# DATA EXTRACT
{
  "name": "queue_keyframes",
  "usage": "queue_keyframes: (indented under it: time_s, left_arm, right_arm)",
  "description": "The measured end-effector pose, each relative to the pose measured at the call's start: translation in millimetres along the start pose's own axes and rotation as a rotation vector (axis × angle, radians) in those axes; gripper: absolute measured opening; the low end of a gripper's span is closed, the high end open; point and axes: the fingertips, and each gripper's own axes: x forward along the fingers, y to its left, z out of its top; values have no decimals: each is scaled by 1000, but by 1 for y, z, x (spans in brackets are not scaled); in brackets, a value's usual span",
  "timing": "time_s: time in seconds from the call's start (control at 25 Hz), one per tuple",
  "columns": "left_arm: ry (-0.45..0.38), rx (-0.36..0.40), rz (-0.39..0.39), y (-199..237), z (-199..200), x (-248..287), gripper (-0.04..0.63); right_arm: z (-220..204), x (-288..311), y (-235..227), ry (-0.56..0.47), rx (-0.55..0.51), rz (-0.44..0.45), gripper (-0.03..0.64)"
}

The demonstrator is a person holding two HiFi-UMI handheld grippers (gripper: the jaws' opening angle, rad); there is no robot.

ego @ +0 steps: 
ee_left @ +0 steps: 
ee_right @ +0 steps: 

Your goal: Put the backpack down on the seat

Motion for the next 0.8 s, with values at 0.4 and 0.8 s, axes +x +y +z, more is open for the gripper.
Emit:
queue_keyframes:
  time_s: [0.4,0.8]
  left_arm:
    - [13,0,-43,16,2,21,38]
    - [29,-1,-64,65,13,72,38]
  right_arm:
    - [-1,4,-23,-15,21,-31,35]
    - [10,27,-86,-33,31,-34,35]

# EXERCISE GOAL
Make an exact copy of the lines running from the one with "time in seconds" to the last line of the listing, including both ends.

# SOLUTION FOR THIS EXERCISE
  "timing": "time_s: time in seconds from the call's start (control at 25 Hz), one per tuple",
  "columns": "left_arm: ry (-0.45..0.38), rx (-0.36..0.40), rz (-0.39..0.39), y (-199..237), z (-199..200), x (-248..287), gripper (-0.04..0.63); right_arm: z (-220..204), x (-288..311), y (-235..227), ry (-0.56..0.47), rx (-0.55..0.51), rz (-0.44..0.45), gripper (-0.03..0.64)"
}

The demonstrator is a person holding two HiFi-UMI handheld grippers (gripper: the jaws' opening angle, rad); there is no robot.

ego @ +0 steps: 
ee_left @ +0 steps: 
ee_right @ +0 steps: 

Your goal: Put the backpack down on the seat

Motion for the next 0.8 s, with values at 0.4 and 0.8 s, axes +x +y +z, more is open for the gripper.
Emit:
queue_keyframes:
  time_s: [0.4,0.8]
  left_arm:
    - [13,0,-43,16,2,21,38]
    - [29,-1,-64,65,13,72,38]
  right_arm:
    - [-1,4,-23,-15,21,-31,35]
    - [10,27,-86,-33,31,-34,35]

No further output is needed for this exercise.